JASMIN-CGN: Uitbreiding van het CGN met spraak van Jongeren, Anderstaligen en Senioren
|JASMIN-CGN: Uitbreiding van het CGN met spraak van Jongeren, Anderstaligen en Senioren
|Year of Publication
|Dag van de Fonetiek 2006
|van Herwijnen, Olga, and Catia Cucchiarini
|Nederlandse Vereniging voor Fonetische Wetenschappen
|Utrecht, The Netherlands
Large speech corpora constitute an indispensable resource for conducting research in speech processing and for developing real-life speech applications. In 2004 the Spoken Dutch Corpus (Corpus Gesproken Nederlands – CGN: a corpus of standard Dutch as spoken by adult natives in the Netherlands and Flanders) became available.
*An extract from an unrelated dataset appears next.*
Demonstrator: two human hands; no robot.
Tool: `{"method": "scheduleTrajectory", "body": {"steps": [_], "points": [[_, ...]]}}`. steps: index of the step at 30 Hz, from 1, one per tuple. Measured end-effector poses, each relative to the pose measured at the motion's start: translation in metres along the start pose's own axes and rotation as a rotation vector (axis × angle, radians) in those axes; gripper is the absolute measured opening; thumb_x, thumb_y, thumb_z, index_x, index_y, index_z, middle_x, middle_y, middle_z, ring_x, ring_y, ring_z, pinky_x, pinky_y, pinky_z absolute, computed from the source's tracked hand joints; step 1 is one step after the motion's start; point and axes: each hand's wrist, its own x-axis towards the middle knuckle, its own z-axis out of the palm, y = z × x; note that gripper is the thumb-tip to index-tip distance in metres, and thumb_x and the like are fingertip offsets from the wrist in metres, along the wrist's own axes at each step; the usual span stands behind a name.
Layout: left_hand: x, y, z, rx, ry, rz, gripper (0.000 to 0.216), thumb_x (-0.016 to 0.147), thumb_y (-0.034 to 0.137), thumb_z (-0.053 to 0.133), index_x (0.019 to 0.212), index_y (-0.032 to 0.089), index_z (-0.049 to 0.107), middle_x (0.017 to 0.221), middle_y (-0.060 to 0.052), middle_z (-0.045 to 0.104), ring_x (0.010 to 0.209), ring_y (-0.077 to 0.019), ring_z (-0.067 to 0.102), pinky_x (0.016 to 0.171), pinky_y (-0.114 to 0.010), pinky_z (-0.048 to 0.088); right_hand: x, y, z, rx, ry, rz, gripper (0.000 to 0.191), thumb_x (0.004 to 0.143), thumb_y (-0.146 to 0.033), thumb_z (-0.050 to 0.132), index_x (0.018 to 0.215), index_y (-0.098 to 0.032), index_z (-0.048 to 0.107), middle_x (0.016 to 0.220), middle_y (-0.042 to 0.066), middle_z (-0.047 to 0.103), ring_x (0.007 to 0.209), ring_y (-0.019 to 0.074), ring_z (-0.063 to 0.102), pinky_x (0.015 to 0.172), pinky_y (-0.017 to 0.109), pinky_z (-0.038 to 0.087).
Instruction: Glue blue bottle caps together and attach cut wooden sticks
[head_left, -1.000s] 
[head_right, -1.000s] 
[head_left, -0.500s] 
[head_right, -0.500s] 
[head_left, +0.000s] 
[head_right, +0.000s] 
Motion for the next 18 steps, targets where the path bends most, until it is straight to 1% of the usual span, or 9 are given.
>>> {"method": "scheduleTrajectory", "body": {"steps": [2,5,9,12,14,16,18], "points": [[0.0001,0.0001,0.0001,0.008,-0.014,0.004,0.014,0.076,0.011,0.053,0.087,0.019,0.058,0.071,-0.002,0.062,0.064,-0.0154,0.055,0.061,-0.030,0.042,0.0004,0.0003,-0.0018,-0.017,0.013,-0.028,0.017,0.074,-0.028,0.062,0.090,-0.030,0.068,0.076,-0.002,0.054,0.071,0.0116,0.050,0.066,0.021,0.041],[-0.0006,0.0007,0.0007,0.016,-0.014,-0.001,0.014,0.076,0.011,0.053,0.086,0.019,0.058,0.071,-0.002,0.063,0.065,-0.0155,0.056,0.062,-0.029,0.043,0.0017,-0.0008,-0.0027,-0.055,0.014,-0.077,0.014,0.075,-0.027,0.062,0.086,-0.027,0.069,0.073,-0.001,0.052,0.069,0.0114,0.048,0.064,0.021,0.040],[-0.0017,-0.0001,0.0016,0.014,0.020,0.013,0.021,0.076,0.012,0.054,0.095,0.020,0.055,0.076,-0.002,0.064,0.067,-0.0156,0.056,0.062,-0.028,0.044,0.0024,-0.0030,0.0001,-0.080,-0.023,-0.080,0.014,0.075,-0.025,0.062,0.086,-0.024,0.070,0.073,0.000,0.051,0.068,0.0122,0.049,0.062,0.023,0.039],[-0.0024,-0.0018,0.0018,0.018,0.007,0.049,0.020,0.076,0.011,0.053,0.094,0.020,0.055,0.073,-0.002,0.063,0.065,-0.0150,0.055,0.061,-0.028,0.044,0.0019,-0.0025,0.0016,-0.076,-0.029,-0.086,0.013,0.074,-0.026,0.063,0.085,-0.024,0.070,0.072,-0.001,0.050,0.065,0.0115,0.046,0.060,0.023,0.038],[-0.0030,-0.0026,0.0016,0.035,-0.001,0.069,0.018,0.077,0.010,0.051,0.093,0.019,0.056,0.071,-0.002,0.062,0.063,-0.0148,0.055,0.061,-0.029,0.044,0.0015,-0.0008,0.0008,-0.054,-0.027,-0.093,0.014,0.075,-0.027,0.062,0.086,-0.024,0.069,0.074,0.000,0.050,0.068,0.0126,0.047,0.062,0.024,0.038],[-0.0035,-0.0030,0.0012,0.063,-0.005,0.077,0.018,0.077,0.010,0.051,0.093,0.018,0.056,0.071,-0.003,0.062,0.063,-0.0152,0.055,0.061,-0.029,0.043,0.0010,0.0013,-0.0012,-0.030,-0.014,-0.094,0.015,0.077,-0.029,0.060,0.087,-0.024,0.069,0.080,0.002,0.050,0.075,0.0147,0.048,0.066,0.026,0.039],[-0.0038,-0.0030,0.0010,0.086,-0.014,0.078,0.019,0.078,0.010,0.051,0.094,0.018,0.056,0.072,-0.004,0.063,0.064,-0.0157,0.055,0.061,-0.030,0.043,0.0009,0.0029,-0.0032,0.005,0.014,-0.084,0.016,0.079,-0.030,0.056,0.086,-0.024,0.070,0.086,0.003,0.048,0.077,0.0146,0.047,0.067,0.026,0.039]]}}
Owing to budget constraints, CGN does not include speech of children, non-natives, elderly people and recordings of speech produced in human-machine interactions. Since such recordings would be extremely useful for conducting research and for developing HLT applications for these specific groups of speakers of Dutch, a project was started to extend CGN by collecting a corpus of contemporary Dutch as spoken by children of different age groups, non-natives with different mother tongues and elderly people in the Netherlands and Flanders (JASMIN-CGN). In addition, in this project speech material will be collected in a communication setting that was not envisaged in CGN: human-machine interaction. One third of the data will be collected in Flanders and two thirds in the Netherlands. In this talk I will discuss the rationale of the project, the corpus design, the speech material, the procedure and the use that can be made of the results of this project.